Moi, ludosaure

Lorsque j’ai commencé le jeu de rôle, il y avait encore une Union soviétique, mais pas encore de jeux de rôles en français. Juste pour dire. C’était pendant l’été 1982, soit il y a très exactement trente ans. Putain, trente ans! Donc, trente ans et un passage de millénaire, qu’est devenu le noob mal dégrossi qui, un beau jour, a poussé la porte du CLIC, le Club du loisir intellectuel et créatif, sis à la Rue de Berne de Genève (quartier chaud s’il en est), dans une ancienne gendarmerie?

Déjà, le jeu de rôle m’a permis, à l’époque, de me sortir d’une période pas forcément évidente: je venais de perdre mon père et j’avais passé une première année de collège (= lycée) exécrable, à être le souffre-douleur d’un peu toute la classe. J’ai trouvé dans ce club des gens qui avaient un peu le même état d’esprit que moi, un goût certain pour l’imaginaire et le créatif, et des références qui me parlaient. C’est aussi l’époque où j’ai commencé à me mettre à l’anglais, poussé par les jeux de rôle (et les comics, Elfquest en tête).
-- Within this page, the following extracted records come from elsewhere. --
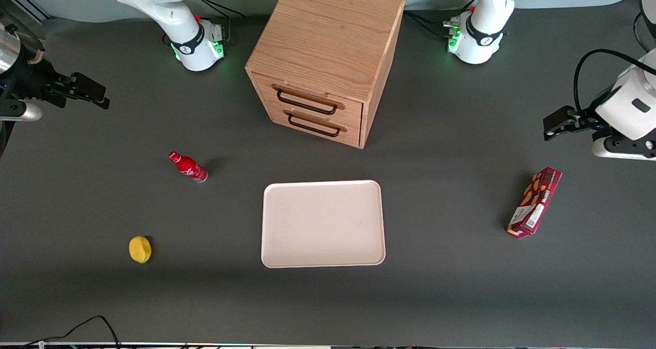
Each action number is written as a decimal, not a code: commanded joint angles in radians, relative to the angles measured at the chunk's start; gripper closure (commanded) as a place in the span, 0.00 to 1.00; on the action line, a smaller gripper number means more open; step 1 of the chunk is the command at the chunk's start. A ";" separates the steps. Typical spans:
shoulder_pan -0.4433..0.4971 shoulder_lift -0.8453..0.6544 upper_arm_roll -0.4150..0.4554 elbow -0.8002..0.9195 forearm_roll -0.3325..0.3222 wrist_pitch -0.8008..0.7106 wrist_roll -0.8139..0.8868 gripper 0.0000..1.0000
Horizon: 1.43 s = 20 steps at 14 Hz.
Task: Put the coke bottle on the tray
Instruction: 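Move the right gripper toward the red Coca-Cola bottle, then close the right gripper around the red Coca-Cola bottle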
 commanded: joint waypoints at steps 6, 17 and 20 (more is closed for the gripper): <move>0.009 0.056 -0.007 -0.030 0.019 -0.029 0.018 0.00; 0.012 0.039 -0.002 -0.757 0.020 0.825 0.026 0.00; 0.014 0.074 0.001 -0.796 0.020 0.920 0.035 0.11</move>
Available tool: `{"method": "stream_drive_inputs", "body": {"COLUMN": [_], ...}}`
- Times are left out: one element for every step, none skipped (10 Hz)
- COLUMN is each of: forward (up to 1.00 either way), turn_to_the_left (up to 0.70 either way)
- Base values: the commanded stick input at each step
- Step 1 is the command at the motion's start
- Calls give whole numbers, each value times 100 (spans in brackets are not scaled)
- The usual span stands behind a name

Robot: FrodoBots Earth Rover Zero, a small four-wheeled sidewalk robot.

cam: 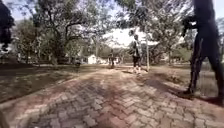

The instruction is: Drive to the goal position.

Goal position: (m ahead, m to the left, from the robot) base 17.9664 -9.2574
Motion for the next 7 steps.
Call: {"method": "stream_drive_inputs", "body": {"forward": [85, 85, 85, 85, 85, 85, 85], "turn_to_the_left": [0, 0, 0, 0, 0, 0, 0]}}
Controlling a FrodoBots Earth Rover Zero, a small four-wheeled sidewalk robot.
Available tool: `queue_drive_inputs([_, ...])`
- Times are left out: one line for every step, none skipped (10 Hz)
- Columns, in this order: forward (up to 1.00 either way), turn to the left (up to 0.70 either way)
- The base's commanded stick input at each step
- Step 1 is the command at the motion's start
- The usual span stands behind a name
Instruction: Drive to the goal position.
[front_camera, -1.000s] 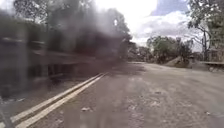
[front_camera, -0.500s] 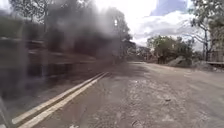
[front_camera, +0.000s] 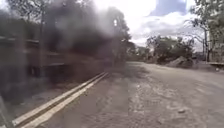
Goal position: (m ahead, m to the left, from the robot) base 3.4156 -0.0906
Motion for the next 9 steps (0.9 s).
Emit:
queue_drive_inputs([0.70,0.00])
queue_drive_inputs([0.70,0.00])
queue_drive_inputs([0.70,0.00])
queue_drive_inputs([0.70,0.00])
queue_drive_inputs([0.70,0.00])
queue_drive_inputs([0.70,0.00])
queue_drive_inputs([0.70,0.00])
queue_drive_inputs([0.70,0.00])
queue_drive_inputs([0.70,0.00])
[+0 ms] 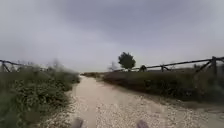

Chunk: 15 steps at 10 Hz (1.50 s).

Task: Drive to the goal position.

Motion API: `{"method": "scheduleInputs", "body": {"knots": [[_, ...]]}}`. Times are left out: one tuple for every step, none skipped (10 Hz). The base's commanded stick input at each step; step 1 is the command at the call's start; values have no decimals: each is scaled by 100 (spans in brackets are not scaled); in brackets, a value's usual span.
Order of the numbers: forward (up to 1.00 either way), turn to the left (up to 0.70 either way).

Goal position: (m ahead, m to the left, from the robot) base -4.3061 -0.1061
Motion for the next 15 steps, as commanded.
{"method": "scheduleInputs", "body": {"knots": [[100,0],[91,0],[79,0],[71,0],[71,34],[79,32],[74,4],[65,0],[58,7],[57,45],[56,27],[57,8],[56,0],[57,0],[58,0]]}}
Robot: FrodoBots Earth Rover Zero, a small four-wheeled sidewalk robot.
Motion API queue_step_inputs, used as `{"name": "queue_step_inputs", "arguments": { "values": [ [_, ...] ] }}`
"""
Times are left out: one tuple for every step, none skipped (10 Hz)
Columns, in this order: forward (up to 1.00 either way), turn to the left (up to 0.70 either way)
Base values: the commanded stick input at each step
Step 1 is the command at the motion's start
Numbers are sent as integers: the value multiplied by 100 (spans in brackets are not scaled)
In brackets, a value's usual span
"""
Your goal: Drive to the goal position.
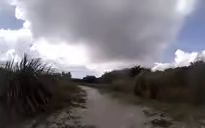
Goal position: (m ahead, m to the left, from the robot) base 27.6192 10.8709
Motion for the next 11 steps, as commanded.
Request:
{"name": "queue_step_inputs", "arguments": {
  "values": [
    [85, 0],
    [85, 0],
    [85, 0],
    [85, 0],
    [85, 0],
    [85, 0],
    [85, 0],
    [85, 0],
    [85, 29],
    [85, 34],
    [85, 34]
  ]
}}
Je n’irais pas jusqu’à dire que le jeu de rôle a fait des merveilles pour mes résultats scolaires, qui se sont enfoncés dans une semi-médiocrité remarquablement constante. Assez pour me permettre de passer ma maturité (= bac), pas assez pour le faire confortablement. Je galérais sur certaines branches tandis que j’en survolais d’autres. Je passerai également sous silence mes tentatives plus désespérantes que désespérées pour faire de l’informatique, d’abord à l’EPFL, puis à l’université de Genève.

Par contre, je pense que c’est en grande partie au jeu de rôle que je dois ma réorientation vers l’histoire, branche dans laquelle j’ai finalement obtenu mon diplôme universitaire. Et c’est certainement grâce au jeu de rôle, que ce soit pour la pratique de l’anglais ou pour celle de la mise en page au sein de l’équipe du Tinkle Bavard et dans l’auto-édition de Tigres Volants, que je dois mon premier boulot de graphiste.

Le jeu de rôle m’a donné la passion de la création, cette passion m’a poussé à apprendre de moi-même les bases du graphisme et de la mise en page par ordinateur, à une époque où un Mac SE/30 et Pagemaker constituaient un outil de travail presque haut de gamme (et coûtaient bien plus qu’un Mac Pro et InDesign aujourd’hui) – et, plus tard, à créer des sites web à une époque où il n’y avait pas encore de balises pour les images. C’est également le jeu de rôle qui m’a poussé vers l’anglais et l’étude de l’histoire.

Aujourd’hui, je suis graphiste pour une organisation internationale religieuse, pour laquelle je mets en page des publications papier, je crée des sites Web, je propose à nos équipes sur le terrain de la formation dans les techniques de communication modernes. Je continue à écrire dans mon coin, en dilettante, mes jeux qui ne se vendent pas et des textes qui n’amusent que moi, ou peu s’en faut.

En trente ans, je pense n’avoir tué personne et je suis tellement peu devenu sataniste que je bosse pour une organisation chrétienne; je suis marié (à quelqu’un encore plus geek que moi et, occasionnellement, rôliste aussi), j’ai deux chats, je vote, je paye des impôts et j’ai même un compte Facebook, c’est dire.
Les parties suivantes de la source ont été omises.